◆ **Task prompt**: After locating the line that contains "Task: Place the" in the records below, write out exactly that line and each line after it through the one that contains "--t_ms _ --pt", and nothing else.

(Extracted records)
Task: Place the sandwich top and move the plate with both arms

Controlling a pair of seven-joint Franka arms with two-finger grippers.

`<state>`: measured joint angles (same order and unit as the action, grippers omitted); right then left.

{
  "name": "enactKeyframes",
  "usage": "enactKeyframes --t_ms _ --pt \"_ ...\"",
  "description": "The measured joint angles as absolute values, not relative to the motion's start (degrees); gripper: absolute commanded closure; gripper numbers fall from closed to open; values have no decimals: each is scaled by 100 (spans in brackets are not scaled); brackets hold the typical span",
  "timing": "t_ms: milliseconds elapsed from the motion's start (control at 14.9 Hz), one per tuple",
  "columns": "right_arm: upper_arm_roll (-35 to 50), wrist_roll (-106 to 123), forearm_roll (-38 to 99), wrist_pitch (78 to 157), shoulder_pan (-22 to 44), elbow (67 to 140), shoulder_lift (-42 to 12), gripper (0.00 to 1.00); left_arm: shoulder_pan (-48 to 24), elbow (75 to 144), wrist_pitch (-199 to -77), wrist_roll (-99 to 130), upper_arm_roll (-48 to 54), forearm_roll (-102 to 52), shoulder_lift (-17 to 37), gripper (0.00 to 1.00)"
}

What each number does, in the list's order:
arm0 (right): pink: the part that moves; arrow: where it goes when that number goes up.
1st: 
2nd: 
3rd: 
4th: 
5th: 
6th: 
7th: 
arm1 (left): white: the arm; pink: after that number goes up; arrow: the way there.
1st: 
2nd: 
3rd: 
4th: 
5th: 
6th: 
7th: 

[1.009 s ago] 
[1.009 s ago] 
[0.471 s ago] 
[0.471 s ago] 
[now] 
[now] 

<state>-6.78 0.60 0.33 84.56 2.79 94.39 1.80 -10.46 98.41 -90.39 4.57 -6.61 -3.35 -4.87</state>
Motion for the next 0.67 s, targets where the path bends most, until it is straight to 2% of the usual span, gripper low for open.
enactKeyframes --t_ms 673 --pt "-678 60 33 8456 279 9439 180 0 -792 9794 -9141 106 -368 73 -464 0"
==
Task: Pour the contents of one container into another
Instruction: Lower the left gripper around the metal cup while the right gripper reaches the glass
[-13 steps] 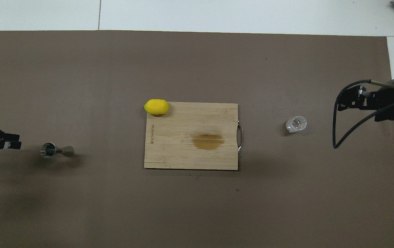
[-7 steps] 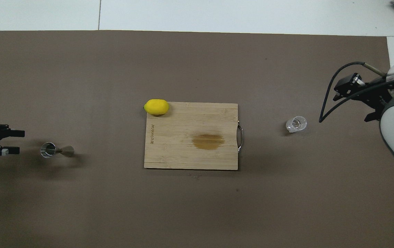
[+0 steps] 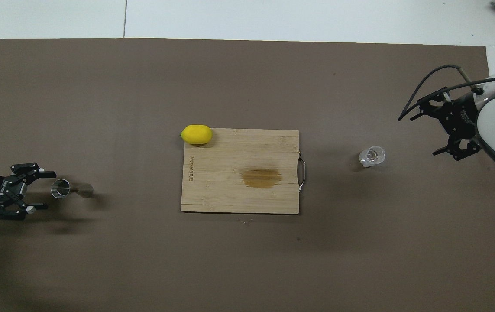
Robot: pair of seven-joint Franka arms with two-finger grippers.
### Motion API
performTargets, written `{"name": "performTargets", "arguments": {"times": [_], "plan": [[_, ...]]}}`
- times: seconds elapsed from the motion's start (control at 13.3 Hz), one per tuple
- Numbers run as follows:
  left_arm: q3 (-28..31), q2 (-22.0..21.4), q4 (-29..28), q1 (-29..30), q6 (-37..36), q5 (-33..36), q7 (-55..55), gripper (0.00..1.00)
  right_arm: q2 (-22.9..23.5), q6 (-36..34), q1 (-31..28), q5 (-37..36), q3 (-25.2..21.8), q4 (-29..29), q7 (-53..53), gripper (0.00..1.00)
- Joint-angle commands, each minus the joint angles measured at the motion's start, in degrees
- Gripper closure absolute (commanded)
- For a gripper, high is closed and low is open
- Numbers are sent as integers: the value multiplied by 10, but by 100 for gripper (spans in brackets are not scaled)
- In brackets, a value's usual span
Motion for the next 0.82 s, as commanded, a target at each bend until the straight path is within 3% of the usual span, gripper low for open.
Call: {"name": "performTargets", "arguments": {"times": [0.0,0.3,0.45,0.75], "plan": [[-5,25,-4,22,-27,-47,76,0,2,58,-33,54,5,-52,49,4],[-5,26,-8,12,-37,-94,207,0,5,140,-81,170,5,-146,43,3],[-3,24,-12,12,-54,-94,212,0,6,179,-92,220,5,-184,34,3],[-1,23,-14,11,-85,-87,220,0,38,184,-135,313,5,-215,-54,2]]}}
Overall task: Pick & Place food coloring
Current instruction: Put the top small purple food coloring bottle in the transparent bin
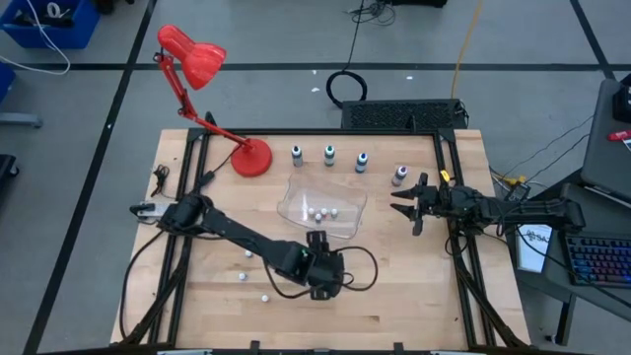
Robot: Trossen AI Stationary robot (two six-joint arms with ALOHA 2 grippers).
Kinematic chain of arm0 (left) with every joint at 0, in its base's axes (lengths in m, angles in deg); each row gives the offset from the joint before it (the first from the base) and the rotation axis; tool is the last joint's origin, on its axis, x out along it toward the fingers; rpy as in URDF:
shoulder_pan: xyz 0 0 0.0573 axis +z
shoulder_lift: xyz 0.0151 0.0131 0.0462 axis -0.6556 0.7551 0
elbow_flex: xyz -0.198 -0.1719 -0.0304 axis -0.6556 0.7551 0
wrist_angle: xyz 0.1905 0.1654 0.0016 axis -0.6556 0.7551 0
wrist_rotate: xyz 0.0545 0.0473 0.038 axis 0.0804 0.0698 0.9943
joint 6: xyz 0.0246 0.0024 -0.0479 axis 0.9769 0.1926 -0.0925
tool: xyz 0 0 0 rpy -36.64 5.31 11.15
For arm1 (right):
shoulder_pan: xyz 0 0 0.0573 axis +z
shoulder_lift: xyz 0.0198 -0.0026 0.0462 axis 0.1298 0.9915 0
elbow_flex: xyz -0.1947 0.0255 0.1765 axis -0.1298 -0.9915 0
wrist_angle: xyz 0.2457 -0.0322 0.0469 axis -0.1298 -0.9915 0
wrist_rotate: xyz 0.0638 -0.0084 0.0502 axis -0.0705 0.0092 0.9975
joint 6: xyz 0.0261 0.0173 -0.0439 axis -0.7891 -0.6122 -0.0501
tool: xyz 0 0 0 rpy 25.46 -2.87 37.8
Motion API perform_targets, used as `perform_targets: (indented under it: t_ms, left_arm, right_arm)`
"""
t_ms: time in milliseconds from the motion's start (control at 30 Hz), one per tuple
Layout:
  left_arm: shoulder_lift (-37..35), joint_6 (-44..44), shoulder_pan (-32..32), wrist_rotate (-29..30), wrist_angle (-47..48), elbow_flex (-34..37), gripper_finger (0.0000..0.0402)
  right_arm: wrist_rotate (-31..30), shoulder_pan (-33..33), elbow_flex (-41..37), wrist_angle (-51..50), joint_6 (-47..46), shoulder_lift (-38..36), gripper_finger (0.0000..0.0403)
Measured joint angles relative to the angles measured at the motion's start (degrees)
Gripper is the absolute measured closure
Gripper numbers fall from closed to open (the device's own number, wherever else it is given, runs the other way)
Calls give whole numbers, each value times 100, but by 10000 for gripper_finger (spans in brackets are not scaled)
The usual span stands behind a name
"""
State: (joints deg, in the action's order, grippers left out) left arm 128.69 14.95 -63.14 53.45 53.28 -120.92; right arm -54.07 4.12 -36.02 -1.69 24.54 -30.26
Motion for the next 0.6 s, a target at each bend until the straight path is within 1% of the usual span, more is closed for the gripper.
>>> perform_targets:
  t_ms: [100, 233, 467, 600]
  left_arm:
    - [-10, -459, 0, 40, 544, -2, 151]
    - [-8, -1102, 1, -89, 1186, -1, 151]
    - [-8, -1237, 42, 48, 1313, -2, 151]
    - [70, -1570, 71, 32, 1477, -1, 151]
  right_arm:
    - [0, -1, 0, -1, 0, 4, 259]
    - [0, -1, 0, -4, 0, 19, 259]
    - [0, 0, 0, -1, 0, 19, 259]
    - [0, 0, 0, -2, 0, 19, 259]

◆ **Solution for this task**:
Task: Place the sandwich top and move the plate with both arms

Controlling a pair of seven-joint Franka arms with two-finger grippers.

`<state>`: measured joint angles (same order and unit as the action, grippers omitted); right then left.

{
  "name": "enactKeyframes",
  "usage": "enactKeyframes --t_ms _ --pt \"_ ...\"",

No part of the exercise remains open.